WHAT IS NEEDED. Reproduce exactly the line with "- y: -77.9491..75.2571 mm" and the lines after it. Stop at the last line of the data and include nothing else.

DATA SECTION.
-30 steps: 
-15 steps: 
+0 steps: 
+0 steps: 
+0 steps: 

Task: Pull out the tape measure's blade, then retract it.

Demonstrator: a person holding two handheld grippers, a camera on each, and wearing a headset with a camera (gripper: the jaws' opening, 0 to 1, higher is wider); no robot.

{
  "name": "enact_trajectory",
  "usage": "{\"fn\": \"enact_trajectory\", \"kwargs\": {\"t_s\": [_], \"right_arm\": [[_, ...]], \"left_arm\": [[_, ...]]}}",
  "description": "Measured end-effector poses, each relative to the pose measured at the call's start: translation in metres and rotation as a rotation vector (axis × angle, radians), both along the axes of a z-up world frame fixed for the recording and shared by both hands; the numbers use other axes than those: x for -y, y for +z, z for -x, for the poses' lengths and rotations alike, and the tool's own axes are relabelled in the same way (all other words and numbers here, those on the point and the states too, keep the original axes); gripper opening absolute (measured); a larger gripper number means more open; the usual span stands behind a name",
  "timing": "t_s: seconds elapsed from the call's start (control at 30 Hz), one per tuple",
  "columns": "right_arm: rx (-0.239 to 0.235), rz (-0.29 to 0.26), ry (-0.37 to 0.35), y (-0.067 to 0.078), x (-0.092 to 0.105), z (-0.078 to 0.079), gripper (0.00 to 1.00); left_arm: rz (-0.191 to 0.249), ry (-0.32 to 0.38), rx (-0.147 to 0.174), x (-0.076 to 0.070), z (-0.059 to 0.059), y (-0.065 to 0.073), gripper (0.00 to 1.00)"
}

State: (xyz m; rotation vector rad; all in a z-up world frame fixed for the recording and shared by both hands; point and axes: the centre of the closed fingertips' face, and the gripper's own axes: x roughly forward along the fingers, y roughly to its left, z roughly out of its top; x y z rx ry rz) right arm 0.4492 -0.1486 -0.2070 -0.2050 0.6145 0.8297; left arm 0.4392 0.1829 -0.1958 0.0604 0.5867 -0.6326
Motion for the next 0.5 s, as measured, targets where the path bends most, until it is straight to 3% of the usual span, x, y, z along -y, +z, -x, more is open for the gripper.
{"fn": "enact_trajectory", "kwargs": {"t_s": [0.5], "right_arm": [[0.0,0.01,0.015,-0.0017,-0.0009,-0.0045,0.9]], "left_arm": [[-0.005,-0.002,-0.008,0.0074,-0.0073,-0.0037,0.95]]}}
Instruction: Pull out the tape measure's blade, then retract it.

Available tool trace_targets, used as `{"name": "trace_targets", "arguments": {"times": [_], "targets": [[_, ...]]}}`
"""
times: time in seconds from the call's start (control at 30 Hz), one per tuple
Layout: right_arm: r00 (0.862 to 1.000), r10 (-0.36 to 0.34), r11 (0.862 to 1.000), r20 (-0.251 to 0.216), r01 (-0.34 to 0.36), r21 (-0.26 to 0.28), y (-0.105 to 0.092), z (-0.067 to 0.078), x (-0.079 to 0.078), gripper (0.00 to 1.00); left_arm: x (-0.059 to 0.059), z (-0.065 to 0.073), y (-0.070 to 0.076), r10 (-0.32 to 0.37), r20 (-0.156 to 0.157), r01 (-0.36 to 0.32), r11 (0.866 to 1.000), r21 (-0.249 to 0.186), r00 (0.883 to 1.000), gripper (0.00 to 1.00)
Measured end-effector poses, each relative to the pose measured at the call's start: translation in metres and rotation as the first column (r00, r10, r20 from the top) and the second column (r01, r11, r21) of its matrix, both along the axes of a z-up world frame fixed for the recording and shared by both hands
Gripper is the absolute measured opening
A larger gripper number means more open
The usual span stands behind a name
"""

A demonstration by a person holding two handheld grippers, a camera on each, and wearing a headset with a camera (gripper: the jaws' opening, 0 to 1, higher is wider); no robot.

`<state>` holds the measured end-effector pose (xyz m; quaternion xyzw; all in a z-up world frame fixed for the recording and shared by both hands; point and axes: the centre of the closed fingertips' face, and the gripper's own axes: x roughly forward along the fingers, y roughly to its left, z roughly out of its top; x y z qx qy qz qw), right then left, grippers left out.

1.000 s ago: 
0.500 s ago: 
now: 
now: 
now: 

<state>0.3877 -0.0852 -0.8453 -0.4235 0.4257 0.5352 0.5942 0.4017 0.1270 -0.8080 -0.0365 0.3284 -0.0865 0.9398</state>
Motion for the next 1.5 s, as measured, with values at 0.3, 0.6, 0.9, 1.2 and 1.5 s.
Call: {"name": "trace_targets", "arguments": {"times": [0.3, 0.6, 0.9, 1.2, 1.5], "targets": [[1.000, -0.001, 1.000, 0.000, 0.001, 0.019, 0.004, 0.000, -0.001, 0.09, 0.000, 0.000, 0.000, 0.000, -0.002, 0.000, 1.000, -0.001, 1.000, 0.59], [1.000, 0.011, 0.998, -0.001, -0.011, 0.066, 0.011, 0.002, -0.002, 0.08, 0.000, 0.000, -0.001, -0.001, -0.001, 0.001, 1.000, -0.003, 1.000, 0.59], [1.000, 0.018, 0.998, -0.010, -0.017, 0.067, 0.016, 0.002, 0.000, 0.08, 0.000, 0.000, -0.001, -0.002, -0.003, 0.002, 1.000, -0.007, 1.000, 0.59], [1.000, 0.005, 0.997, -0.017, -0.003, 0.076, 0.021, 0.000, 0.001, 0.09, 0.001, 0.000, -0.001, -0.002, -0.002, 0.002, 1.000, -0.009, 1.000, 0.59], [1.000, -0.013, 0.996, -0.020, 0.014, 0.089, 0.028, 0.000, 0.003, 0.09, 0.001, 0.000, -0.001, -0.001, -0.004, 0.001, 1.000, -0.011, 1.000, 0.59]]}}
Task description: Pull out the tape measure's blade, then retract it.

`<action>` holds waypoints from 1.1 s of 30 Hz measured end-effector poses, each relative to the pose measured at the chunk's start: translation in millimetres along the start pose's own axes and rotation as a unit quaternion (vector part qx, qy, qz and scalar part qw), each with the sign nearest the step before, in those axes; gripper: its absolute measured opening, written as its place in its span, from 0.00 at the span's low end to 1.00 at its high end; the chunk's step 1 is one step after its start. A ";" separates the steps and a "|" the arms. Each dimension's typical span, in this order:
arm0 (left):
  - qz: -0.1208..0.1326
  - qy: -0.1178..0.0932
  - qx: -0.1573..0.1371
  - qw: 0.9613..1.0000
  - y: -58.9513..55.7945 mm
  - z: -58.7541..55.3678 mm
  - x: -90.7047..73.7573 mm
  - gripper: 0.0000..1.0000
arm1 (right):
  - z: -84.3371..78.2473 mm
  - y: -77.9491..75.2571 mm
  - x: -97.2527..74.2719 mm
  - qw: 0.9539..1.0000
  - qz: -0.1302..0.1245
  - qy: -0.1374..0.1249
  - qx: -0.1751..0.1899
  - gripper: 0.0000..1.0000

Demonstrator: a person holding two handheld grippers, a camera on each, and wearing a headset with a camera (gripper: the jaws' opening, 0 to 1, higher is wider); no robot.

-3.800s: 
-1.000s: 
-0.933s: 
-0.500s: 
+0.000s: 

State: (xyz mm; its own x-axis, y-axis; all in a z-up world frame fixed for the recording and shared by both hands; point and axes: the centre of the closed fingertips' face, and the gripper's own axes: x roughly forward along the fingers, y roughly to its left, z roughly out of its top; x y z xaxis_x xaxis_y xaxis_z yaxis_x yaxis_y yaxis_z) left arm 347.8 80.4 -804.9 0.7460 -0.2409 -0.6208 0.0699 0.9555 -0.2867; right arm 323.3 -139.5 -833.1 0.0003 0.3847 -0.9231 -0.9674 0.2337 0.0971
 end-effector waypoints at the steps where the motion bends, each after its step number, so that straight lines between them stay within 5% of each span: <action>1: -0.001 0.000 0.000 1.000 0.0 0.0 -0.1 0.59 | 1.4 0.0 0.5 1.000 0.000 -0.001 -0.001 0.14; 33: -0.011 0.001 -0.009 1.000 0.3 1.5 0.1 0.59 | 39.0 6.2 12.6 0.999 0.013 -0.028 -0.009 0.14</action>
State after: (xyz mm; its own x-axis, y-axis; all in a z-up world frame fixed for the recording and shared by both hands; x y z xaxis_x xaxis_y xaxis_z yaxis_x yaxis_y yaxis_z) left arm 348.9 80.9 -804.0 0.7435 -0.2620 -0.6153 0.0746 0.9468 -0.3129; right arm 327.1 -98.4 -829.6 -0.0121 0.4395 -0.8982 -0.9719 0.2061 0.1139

ANSWER SECTION.
  - y: -77.9491..75.2571 mm
  - x: -97.2527..74.2719 mm
  - qw: 0.9539..1.0000
  - qz: -0.1302..0.1245
  - qy: -0.1374..0.1249
  - qx: -0.1751..0.1899
  - gripper: 0.0000..1.0000

Demonstrator: a person holding two handheld grippers, a camera on each, and wearing a headset with a camera (gripper: the jaws' opening, 0 to 1, higher is wider); no robot.

-3.800s: 
-1.000s: 
-0.933s: 
-0.500s: 
+0.000s: 

State: (xyz mm; its own x-axis, y-axis; all in a z-up world frame fixed for the recording and shared by both hands; point and axes: the centre of the closed fingertips' face, and the gripper's own axes: x roughly forward along the fingers, y roughly to its left, z roughly out of its top; x y z xaxis_x xaxis_y xaxis_z yaxis_x yaxis_y yaxis_z) left arm 347.8 80.4 -804.9 0.7460 -0.2409 -0.6208 0.0699 0.9555 -0.2867; right arm 323.3 -139.5 -833.1 0.0003 0.3847 -0.9231 -0.9674 0.2337 0.0971
 end-effector waypoints at the steps where the motion bends, each after its step number, so that straight lines between them stay within 5% of each span: <action>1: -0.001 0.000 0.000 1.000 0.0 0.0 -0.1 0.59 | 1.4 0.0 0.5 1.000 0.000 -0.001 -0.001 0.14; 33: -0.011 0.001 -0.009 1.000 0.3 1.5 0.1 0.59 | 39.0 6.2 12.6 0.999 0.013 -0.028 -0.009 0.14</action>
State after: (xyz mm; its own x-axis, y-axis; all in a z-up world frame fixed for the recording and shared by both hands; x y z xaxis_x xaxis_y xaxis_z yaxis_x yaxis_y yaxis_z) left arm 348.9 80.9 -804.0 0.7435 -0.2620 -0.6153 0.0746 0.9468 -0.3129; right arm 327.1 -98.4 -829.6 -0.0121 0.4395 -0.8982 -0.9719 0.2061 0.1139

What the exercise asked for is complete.